Das Lipödem ist eine Erkrankung, die meistens bei Frauen auftritt und genetisch bedingt ist. Umgangssprachlich wird das Lipödem auch Reiterhosensyndrom genannt. Sie zeigt sich in Form unproportioniert dicker Beine bei häufig schlankem Rumpf.

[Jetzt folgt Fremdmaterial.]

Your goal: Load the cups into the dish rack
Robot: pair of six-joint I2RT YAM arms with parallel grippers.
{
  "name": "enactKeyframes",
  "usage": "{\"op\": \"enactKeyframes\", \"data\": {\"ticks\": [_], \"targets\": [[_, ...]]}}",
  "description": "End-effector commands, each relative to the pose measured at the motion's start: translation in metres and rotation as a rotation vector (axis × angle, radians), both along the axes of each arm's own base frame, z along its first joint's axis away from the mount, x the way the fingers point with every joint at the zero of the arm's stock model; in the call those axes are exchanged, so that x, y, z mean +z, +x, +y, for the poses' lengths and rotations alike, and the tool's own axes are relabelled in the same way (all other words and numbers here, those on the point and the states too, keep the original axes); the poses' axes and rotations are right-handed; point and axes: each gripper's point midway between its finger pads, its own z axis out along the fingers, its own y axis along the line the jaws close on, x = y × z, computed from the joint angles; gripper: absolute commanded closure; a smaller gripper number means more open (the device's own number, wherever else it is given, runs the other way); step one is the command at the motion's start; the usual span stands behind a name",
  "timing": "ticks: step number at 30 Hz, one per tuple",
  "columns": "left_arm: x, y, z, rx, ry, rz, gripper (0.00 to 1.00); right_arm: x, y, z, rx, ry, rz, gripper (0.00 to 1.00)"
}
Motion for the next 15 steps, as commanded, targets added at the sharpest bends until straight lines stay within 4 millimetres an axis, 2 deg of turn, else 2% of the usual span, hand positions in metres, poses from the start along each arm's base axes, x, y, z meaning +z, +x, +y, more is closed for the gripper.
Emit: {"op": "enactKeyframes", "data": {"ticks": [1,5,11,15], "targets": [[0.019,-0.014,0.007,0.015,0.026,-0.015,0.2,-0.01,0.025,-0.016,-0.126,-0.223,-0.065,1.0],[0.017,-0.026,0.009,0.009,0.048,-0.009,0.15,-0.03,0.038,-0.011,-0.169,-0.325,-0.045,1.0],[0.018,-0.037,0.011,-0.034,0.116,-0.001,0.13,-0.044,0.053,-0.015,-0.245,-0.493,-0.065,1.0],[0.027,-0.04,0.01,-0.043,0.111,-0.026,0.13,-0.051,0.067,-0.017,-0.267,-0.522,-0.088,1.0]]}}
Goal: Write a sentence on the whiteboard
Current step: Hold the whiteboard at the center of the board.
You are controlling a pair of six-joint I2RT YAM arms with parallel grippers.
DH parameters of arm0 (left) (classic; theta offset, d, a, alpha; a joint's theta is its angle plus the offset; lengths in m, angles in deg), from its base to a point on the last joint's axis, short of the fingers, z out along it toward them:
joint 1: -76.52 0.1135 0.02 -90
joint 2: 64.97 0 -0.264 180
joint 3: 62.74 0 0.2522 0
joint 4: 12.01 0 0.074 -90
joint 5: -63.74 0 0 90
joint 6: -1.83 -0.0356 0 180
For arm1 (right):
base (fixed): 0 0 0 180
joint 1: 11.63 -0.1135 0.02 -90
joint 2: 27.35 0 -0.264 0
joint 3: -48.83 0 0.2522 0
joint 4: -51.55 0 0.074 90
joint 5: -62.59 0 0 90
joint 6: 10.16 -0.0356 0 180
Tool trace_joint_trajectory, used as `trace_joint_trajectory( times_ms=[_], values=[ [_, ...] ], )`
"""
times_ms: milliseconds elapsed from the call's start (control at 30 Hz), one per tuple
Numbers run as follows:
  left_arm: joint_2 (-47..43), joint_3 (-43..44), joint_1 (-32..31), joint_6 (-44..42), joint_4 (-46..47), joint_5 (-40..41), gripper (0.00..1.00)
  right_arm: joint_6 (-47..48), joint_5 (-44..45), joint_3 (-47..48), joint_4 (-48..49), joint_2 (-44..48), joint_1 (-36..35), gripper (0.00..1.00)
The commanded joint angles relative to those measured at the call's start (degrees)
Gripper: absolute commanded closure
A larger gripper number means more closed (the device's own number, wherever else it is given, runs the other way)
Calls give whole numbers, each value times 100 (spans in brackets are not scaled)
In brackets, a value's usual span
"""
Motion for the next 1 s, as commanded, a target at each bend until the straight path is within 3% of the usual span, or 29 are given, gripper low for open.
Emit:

Beim Lipödem handelt es sich um eine vererbte Fettverteilungsstörung mit einer vermehrten Ödemneigung, vorwiegend in den Beinen. Die umschriebenen Fettpolster sind nicht Folge von Übergewicht und können – leider – auch nicht durch Abmagerungskuren „bekämpft“ werden. Betroffen sind meist Hüfte, Oberschenkel und Unterschenkel bis zur Knöchelregion; die Fußrücken bleiben immer frei.

Meist treten Lipödeme in der Pubertät oder im Verlauf einer Schwangerschaft auf und schreiten im Lauf der Jahre langsam chronisch fort. In späten Stadien, vor allem bei fehlender Behandlung, kann es zu einer Verhärtung des Unterhautgewebes mit Abflussbehinderung der Lymphgefäße kommen. So kann sich zusätzlich noch ein sekundäres Lymphödem entwickeln.